Posts tagged:

monitoring

Powering Social Insights with MongoDB at uberVu

May 19 • Posted 4 months ago

This is a guest post from the uberVU team.

Today, more than ever, marketers are being asked to show how their financial investments are driving tangible business results. We help them accomplish that goal. uberVU is a real-time social media marketing platform that allows organizations to leverage their social media data to better understand, connect with, and grow their online communities. We have an extensive client list including enterprise customers such as Heinz, NBC, World Bank, and Fujitsu.

We were recently acquired by HootSuite, and together our two products offer a complete and integrated feature set that addresses the entire social media lifecycle:

  • monitoring
  • metrics
  • reporting
  • engagement
  • collaboration

We have a five-year history in the social media monitoring market, and our evolving data storage architecture has played a key role in elevating our application’s value and user experience. For our data handling needs, we started with Tokyo Cabinet, SimpleDB, and MySQL and now use MongoDB, DynamoDB, S3, Glacier, and ElasticSearch.

Originally our team intended to use MongoDB as a secondary data store, but after a short implementation and adoption period of 3 months in which it quickly gained traction internally, MongoDB was promoted to our primary data store.

Challenges

We collect and store social media content such as tweets, Facebook posts, blog posts, blog comments, etc. Each item is stored in the database as a separate document.

A stored tweet might look something like this:

{
    generator: ‘twitter’,
    content: ‘This is a tweet example for ubervu’,
    author: ‘Vladimir Oane’,
    gender: ‘male’,
language: ‘english’,
    sentiment: ‘positive’,
    search: ‘ubervu’,
    published: 1391767879,
    ...
}

For our clients, relevant social media content must contain or match a predefined expression of interest in the designated ‘search’ field. In the example above, the tweet is collected and stored because it contains the string ‘ubervu’ in the content body.

Unique Index Structure

Our most common use case with MongoDB is performing a range query over a time frame for a fixed expression. For example, we might want to retrieve social media content that contains or matches the expression ‘ubervu’ between October 1st and November 23rd.

We constructed the unique index in MongoDB, _id, to perform this query automatically. For space considerations, we opted for a 64 bit integer and divided it into three parts:

  1. A hash of the search expression
  2. The entire published timestamp, in seconds
  3. An item id, which together with the timestamp should uniquely identify a document

To conduct a search for all “ubervu” mentions between timestamp1 and timestamp2, we simply run a range query on “_id” between:

and:

Note above how the lowest and highest bounds have the item id portion filled entirely with 0’s and 1’s, respectively.
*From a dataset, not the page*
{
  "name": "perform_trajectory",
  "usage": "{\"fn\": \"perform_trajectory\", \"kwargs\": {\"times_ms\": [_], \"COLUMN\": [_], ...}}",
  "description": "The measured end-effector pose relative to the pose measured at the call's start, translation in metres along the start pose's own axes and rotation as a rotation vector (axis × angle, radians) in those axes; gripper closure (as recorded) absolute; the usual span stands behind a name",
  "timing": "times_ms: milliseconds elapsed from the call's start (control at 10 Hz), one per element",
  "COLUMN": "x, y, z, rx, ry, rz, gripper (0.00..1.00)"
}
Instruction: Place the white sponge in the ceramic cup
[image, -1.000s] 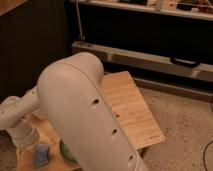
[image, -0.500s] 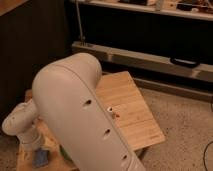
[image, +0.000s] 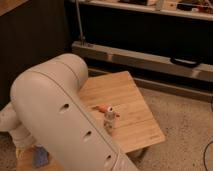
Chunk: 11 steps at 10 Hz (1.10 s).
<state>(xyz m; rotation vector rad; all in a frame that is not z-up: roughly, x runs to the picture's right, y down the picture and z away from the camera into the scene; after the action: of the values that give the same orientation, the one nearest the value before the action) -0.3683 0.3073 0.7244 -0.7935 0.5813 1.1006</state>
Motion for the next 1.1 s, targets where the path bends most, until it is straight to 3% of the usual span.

This allows us to cover edge cases of items that fall between timestamp1 and timestamp2.

Efficient Filtering

Another very common use case is retrieving all the data that matches a criteria set. Within our application, the fields we can filter on are predefined (generator, language, sentiment, language, gender).

Efficient filtering is a challenge because the most obvious approach - creating indexes for every combination of filters - is not scalable as every added index costs storage space and has the potential to adversely affect write performance.
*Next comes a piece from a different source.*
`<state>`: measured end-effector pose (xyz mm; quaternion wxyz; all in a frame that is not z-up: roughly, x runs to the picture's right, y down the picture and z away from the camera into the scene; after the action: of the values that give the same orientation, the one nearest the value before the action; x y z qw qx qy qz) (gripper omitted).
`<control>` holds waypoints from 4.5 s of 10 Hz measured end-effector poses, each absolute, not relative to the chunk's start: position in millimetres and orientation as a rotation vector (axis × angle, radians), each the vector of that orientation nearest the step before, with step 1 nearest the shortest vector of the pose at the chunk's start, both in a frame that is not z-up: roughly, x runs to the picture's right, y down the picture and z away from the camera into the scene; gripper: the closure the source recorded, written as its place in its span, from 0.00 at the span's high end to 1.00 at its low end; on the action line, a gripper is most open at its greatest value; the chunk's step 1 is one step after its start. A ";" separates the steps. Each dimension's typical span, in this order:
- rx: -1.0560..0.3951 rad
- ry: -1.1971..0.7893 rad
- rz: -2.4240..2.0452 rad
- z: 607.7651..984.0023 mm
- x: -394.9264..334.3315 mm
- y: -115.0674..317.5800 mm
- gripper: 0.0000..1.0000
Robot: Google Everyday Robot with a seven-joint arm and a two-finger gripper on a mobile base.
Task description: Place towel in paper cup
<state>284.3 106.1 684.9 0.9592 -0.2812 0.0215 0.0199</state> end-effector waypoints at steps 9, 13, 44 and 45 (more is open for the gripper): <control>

To improve query efficiency, we added an ‘attributes’ field into each document that consists of an encoded array of all the field values that can be used in a query. It looks like this:

attributes: [2041, 15, 178, 23 …]

Each numeric code in the array represents a property, such as “sentiment: positive” or “language: English”. We added an index over the ‘attributes’ field to speed up queries.

To retrieve all items matching a criteria set using the ‘attributes’ field, queries are run using the $all operator:

collection.find({attributes:{$all:[...]}}

A shortcoming of using the $all operator is that prior to MongoDB 2.6 the index is only used to match the first code in the ‘attributes’ array; all other codes must be retrieved from disk and matched with the rest of query criteria.

In an effort to reduce the number of documents that need to be checked from disk for each query, we developed a system that first sorts all numeric codes by the frequency that they appear in the data store and then orders the elements in the ‘attributes’ fields according to their ranking.

For example, the property “generator: Twitter” (representing all tweets) is more prevalent in the data store than the property “language: Romanian” (representing all content in Romanian). If we wanted to obtain all tweets written in Romanian from the database, it would be more efficient to place the numeric code representing “language: Romanian” first in the ‘attributes’ array as it is faster to retrieve all Romanian content from disk and check if they are tweets than to retrieve all tweets and check if they are written in Romanian.

This solution described above dramatically improved our query response time. MongoDB’s dynamic schema and rich query model made this possible.

Saving Storage Space

After realizing the fields in our documents would be relatively small in number and mostly consistent across the database, our team decided to impose a two character limit on all field names (“generator” became, “g”, “sentiment” became “s”, etc).

This small change saved us 16% of our storage space, without any loss in information.

Our Infrastructure Setup

We have taken full advantage of the cloud computing resources available to efficiently deploy and scale our offerings. Our current infrastructure resides entirely on the AWS stack.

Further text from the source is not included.